**YOUR ASSIGNMENT**
Scan the records and identify every line in which the string "image" occurs, then return those lines.

=== ENTRIES SUPPLIED ===

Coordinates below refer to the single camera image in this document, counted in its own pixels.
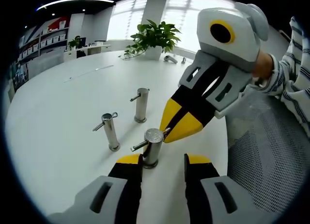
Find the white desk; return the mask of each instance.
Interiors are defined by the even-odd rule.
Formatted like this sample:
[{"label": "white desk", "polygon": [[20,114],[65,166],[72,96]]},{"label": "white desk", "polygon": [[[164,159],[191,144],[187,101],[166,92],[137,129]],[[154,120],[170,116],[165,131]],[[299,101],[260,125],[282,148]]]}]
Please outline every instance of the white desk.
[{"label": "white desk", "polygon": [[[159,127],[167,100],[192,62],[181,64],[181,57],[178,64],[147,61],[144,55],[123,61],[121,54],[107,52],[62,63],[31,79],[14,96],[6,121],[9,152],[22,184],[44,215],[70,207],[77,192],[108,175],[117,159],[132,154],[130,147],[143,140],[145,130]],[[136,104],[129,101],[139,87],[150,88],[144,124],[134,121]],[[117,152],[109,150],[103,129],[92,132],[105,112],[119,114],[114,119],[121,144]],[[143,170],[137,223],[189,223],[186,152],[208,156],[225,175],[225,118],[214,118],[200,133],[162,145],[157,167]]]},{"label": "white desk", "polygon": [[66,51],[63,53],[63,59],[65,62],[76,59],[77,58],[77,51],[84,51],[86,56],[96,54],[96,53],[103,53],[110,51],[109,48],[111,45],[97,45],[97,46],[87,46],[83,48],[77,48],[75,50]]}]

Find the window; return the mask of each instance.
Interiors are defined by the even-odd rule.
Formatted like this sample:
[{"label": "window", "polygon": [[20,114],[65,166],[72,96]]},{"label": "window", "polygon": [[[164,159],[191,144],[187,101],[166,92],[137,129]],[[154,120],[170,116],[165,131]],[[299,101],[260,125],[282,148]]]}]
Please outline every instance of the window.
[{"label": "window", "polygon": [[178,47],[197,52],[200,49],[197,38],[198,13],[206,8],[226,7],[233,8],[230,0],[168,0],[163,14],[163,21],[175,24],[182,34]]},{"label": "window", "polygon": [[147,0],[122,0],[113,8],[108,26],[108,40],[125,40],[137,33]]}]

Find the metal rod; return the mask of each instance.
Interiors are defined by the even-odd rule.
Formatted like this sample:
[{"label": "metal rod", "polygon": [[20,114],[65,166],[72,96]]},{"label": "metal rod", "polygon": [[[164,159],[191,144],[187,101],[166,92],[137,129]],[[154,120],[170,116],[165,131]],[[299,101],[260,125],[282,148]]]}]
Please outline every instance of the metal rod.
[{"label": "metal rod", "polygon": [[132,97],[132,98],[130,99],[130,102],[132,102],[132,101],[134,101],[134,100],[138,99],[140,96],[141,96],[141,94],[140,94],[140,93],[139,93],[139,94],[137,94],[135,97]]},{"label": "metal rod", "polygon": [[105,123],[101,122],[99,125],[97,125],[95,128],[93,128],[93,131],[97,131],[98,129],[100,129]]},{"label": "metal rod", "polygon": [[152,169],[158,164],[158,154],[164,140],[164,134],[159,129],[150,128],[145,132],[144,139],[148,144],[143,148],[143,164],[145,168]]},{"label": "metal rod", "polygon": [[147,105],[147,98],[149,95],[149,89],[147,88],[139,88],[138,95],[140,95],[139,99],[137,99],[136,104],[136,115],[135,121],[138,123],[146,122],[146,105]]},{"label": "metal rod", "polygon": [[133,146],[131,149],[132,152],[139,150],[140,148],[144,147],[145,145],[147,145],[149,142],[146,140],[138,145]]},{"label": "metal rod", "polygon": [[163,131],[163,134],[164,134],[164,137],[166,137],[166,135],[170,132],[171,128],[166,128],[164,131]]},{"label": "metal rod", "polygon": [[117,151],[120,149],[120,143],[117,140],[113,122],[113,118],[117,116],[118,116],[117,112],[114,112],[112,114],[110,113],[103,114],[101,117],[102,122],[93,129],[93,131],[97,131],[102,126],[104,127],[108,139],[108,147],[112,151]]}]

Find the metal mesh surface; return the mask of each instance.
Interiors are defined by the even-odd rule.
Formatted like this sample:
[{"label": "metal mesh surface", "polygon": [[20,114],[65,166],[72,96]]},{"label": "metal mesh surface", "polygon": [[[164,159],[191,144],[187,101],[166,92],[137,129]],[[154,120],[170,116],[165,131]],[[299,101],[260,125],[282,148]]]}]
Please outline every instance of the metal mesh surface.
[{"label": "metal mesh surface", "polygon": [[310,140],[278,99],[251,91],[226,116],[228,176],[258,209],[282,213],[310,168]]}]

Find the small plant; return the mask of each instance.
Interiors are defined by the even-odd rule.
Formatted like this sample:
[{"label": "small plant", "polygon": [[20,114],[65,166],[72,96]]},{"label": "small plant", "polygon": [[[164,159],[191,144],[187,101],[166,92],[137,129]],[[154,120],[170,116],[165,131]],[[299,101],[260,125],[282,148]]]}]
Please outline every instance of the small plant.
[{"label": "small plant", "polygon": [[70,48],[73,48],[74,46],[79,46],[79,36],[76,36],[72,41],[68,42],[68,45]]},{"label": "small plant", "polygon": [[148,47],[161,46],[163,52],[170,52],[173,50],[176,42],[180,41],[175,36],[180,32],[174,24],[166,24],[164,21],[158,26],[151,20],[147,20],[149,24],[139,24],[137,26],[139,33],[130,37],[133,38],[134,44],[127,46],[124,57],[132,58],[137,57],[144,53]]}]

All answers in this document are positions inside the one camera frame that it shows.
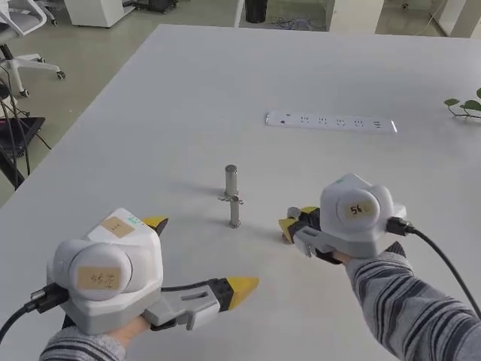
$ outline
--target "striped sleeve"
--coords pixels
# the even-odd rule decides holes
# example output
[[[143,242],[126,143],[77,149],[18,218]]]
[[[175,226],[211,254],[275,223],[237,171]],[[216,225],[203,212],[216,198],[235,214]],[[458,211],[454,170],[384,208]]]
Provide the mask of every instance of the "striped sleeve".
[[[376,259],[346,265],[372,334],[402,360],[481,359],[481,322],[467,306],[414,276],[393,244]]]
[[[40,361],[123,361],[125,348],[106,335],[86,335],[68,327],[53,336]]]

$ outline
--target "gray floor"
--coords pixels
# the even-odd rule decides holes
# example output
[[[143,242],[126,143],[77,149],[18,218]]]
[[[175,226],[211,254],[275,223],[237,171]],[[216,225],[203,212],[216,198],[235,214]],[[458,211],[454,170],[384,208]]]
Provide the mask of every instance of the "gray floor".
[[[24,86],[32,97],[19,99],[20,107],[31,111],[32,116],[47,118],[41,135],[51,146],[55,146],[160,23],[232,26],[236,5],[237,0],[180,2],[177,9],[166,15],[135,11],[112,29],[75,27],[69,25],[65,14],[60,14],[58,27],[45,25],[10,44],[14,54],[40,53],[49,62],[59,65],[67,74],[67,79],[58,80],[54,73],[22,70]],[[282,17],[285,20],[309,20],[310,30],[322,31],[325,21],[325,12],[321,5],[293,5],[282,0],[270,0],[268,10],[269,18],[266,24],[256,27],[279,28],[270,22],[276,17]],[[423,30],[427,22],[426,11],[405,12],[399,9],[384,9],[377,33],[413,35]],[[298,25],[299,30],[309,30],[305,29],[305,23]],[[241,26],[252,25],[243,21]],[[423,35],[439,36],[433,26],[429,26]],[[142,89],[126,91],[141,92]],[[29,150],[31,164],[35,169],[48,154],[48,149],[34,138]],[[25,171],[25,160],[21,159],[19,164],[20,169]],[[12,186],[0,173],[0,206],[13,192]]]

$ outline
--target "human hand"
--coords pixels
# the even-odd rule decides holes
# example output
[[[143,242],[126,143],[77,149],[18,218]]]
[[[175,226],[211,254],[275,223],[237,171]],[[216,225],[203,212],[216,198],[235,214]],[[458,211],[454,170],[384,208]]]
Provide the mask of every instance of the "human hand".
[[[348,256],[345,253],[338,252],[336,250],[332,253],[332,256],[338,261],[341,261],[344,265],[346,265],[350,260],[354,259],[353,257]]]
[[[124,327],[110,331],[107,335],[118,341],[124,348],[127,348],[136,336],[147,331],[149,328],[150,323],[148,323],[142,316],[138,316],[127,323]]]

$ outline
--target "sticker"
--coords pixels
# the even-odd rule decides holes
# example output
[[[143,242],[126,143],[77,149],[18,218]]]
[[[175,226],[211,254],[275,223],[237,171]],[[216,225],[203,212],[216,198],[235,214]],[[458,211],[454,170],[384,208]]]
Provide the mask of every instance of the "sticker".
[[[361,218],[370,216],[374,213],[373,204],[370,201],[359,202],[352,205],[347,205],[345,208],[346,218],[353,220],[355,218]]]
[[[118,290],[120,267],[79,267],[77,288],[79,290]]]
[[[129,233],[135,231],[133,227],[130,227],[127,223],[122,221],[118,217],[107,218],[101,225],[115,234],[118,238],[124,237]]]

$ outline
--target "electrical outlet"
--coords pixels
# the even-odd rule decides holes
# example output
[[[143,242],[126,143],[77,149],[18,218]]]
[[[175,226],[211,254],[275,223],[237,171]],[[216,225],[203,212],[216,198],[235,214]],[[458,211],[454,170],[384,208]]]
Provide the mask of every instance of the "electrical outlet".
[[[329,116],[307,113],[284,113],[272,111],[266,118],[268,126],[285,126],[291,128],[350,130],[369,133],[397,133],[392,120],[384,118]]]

===
=== ENTRIES SUPPLIED ===

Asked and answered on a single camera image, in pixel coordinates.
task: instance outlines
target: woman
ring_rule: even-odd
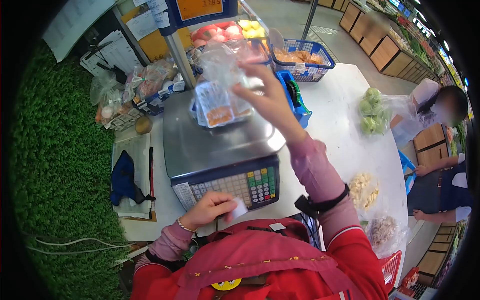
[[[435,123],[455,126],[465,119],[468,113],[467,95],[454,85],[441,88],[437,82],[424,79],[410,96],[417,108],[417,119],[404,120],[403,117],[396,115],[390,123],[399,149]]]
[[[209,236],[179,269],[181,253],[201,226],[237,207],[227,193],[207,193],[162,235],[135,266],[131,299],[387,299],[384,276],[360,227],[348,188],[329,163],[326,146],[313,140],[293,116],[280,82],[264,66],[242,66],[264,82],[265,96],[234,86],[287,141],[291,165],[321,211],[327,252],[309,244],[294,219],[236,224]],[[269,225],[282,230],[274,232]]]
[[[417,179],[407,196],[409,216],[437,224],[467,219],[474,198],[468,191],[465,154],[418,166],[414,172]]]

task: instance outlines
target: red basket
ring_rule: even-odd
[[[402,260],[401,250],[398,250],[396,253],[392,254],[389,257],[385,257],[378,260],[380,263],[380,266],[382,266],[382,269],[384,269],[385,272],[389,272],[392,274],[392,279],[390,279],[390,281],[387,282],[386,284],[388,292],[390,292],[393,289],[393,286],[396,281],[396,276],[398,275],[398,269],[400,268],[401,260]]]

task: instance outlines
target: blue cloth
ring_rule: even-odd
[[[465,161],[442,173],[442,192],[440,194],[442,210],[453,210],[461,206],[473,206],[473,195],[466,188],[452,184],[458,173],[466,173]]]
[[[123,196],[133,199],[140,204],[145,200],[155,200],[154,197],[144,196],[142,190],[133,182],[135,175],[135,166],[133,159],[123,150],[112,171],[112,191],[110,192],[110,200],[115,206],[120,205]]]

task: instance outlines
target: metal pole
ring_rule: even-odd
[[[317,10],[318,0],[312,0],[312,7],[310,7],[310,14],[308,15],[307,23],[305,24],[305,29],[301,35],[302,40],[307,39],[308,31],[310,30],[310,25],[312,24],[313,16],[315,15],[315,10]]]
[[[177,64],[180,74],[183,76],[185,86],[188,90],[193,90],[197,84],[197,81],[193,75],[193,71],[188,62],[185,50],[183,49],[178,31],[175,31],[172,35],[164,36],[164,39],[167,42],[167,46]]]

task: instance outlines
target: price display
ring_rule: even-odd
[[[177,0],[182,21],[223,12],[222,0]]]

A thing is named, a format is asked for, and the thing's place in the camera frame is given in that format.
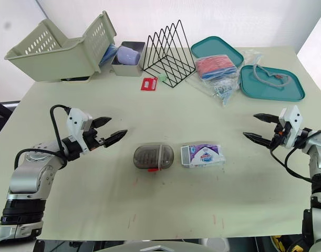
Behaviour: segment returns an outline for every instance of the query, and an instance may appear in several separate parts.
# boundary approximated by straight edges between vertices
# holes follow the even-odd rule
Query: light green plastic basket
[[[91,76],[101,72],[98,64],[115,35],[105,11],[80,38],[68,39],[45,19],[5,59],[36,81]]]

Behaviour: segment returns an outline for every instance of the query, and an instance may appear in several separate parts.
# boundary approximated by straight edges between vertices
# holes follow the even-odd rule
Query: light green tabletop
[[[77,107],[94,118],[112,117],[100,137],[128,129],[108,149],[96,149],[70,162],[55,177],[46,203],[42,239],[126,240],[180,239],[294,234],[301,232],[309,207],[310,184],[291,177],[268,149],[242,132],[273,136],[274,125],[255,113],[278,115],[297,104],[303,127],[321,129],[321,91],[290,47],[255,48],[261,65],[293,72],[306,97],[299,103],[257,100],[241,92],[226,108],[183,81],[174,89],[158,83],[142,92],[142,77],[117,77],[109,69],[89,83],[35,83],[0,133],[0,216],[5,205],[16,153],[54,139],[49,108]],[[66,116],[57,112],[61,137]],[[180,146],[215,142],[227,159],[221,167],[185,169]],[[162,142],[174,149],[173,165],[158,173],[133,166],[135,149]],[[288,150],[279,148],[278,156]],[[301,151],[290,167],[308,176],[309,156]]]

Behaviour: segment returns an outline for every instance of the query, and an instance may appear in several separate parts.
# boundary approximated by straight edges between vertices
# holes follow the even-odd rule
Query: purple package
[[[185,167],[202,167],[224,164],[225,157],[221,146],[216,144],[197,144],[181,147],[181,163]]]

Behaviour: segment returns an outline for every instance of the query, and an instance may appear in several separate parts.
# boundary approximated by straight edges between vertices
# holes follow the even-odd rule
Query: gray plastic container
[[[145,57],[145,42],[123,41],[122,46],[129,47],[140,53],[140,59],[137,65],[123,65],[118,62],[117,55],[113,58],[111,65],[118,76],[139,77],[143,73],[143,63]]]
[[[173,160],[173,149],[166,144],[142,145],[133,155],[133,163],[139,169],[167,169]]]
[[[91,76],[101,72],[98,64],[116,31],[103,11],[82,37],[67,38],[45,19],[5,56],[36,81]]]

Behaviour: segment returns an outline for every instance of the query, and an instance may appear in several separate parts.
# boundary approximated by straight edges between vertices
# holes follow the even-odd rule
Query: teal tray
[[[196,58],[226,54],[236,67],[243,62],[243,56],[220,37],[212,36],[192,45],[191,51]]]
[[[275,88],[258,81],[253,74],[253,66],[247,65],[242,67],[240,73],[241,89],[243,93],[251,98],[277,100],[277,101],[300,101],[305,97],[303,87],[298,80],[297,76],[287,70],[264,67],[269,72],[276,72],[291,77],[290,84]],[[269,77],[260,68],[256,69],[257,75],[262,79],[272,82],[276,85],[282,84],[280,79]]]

===

**SOLUTION**
Coordinates below refer to the single camera image in this document, counted in its own pixels.
Asked and answered on a single camera image, in pixel coordinates.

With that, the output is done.